Que le conseil municipal de Toulouse ait pu, un moment, considérer logique de s’attribuer une part de l’argent que des citoyens anonymes avaient versé pour d’autres citoyens anonymes, c’est accepter d’agrandir un peu plus le cratère de l’explosion et c’est augmenter plus encore le gouffre sous les pieds des Français du bas. Nous avions pu pourtant comprendre que la gestion était devenue, plutôt que la vision, le terrain privilégié de la politique.
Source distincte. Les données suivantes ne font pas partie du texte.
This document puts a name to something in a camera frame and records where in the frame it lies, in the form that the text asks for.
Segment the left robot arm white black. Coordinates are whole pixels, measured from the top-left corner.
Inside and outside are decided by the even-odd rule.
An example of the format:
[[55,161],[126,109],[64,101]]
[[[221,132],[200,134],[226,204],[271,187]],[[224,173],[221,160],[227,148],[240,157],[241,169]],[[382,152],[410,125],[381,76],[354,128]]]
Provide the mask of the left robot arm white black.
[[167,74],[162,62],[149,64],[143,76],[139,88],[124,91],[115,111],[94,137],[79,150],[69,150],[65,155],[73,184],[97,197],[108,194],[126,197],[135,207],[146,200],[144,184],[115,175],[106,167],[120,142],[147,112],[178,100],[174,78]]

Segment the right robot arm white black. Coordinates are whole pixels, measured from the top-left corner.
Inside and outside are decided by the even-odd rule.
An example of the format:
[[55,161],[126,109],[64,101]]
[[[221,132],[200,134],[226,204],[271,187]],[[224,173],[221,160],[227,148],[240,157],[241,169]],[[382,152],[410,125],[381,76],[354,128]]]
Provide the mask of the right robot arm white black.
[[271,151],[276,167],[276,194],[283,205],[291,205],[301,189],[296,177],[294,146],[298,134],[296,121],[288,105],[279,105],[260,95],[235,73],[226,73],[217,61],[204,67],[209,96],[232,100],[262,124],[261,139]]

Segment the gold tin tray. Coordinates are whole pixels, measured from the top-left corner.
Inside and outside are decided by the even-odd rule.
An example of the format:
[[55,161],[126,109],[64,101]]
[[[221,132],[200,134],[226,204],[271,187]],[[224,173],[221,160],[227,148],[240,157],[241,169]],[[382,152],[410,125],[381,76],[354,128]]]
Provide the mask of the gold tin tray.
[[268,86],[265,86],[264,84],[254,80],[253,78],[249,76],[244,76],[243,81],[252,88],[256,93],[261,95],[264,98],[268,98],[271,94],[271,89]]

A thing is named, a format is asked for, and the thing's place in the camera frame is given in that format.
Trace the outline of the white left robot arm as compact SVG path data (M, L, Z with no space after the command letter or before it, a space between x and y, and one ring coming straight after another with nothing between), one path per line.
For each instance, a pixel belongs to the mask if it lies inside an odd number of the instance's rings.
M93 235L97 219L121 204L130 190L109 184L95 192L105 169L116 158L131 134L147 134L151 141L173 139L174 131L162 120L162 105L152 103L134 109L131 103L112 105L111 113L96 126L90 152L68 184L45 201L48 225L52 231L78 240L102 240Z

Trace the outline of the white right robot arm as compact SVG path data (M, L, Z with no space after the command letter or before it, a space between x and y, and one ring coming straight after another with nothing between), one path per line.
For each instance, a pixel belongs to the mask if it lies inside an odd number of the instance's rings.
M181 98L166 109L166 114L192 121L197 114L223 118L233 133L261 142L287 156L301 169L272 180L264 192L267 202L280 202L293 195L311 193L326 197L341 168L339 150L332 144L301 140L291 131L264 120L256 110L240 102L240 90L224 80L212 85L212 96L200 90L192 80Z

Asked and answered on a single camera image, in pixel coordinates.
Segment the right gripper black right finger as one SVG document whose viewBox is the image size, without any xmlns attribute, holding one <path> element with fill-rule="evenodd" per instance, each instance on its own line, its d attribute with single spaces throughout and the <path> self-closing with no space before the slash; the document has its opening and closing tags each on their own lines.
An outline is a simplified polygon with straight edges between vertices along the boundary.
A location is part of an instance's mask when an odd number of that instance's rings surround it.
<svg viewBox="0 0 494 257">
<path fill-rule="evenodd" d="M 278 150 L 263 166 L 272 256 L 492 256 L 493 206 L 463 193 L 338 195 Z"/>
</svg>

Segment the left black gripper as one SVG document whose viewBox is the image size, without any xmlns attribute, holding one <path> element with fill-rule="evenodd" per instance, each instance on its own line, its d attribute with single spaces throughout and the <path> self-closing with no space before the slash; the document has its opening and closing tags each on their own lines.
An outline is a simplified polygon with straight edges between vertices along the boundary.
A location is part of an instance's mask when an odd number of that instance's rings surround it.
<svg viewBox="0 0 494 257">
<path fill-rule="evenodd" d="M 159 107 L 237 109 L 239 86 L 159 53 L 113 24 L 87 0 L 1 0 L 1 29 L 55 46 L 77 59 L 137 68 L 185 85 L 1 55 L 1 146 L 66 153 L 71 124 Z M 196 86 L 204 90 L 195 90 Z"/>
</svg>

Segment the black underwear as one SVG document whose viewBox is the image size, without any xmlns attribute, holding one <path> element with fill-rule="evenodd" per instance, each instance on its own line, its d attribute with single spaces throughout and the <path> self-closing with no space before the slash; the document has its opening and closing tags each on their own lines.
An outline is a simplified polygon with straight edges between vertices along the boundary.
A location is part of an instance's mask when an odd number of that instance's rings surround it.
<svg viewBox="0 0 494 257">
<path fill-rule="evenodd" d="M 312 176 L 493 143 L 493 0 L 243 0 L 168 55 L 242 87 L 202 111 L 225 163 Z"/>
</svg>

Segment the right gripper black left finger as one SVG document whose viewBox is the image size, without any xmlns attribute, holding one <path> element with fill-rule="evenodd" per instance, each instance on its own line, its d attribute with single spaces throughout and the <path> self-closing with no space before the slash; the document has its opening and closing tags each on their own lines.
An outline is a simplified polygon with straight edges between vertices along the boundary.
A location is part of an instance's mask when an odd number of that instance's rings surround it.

Nous en étions même presque tombé d’accord : nous avions finalement accepté que « la politique n’est plus le lieu de la prévision et de la prévention, mais un endroit désormais plein de surprises. Parce que c’est ce qui ne devait pas se produire qui survient, il est arrivé plus d’une fois ces dernières années que la politique se montre mondialement déconcertée d’une évidence qui pourtant la construit ». Il doit y avoir quelque chose qui n’a pas été vraiment compris au 21 avril 2002. Et l’on devra bien se rendre aussi à un examen minutieux de la gestion sécuritaire de Nicolas Sarkozy. Son « plan roumain », par exemple, n’a permis le retour au pays que de cinq adultes lors de la première année d’exercice de cette mesure. On dira juste ceci à Nicolas Sarkozy: du temps de l’Opération Villages Roumains, en prenant à notre compte la gestion des visas et à notre charge les responsabilités administrative et politique, nous avions invité plus de six mille Roumains en deux ans. Deux d’entre eux ont demandé l’asile en Belgique. Deux. Les cinq mille neuf cent nonante huit autres sont retournés en Roumanie. On n’avait pas dû prendre le problème par le même bout. On avait dû, en fait, fort mal gérer.